• What you are asked to do:
Check every line of the data below for the word "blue". Copy the ones that have it.

• Data block:
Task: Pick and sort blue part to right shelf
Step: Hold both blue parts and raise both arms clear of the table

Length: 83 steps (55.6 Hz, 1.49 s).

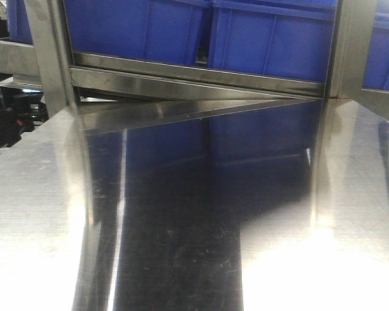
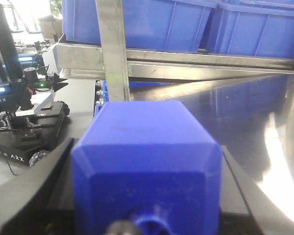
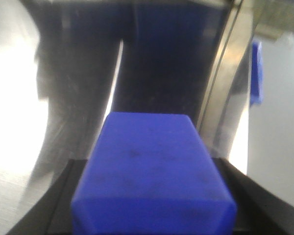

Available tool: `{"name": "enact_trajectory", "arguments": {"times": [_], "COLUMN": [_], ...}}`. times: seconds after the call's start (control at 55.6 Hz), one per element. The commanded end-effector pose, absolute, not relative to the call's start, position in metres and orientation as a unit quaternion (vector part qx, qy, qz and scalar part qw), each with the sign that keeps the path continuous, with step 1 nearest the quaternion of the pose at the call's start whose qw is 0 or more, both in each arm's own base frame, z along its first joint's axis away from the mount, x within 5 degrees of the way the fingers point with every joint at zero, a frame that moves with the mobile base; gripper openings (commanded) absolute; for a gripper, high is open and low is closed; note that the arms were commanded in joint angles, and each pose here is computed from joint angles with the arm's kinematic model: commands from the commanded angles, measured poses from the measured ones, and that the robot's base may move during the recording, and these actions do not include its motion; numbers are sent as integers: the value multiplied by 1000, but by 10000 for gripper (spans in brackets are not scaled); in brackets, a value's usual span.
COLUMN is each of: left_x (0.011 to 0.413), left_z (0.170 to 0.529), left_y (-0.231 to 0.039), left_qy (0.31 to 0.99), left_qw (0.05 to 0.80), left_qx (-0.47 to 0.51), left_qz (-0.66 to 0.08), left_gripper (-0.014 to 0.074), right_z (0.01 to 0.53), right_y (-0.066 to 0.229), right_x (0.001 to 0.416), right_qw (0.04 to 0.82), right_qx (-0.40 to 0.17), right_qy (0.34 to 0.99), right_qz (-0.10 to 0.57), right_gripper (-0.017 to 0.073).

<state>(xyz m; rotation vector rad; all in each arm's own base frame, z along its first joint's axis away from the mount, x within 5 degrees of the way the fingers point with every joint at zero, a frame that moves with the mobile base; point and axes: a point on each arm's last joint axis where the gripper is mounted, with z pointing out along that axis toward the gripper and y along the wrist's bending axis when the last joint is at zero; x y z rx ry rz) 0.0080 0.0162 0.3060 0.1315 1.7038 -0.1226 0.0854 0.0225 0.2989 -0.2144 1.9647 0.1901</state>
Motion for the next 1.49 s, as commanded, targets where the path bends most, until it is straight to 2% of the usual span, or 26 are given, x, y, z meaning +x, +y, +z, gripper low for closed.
{"name": "enact_trajectory", "arguments": {"times": [0.0, 0.18, 0.413, 1.474], "left_x": [2, 2, 2, 2], "left_z": [321, 321, 320, 320], "left_y": [18, 18, 17, 17], "left_qy": [704, 704, 707, 708], "left_qw": [705, 705, 701, 700], "left_qx": [60, 60, 59, 59], "left_qz": [-67, -67, -69, -68], "left_gripper": [281, 281, 281, 281], "right_z": [310, 302, 308, 306], "right_y": [13, -3, 3, 3], "right_x": [57, 12, 27, 27], "right_qw": [645, 714, 697, 692], "right_qx": [-91, -76, -81, -82], "right_qy": [754, 689, 705, 710], "right_qz": [89, 102, 98, 97], "right_gripper": [205, 205, 205, 205]}}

• Finished task:
Task: Pick and sort blue part to right shelf
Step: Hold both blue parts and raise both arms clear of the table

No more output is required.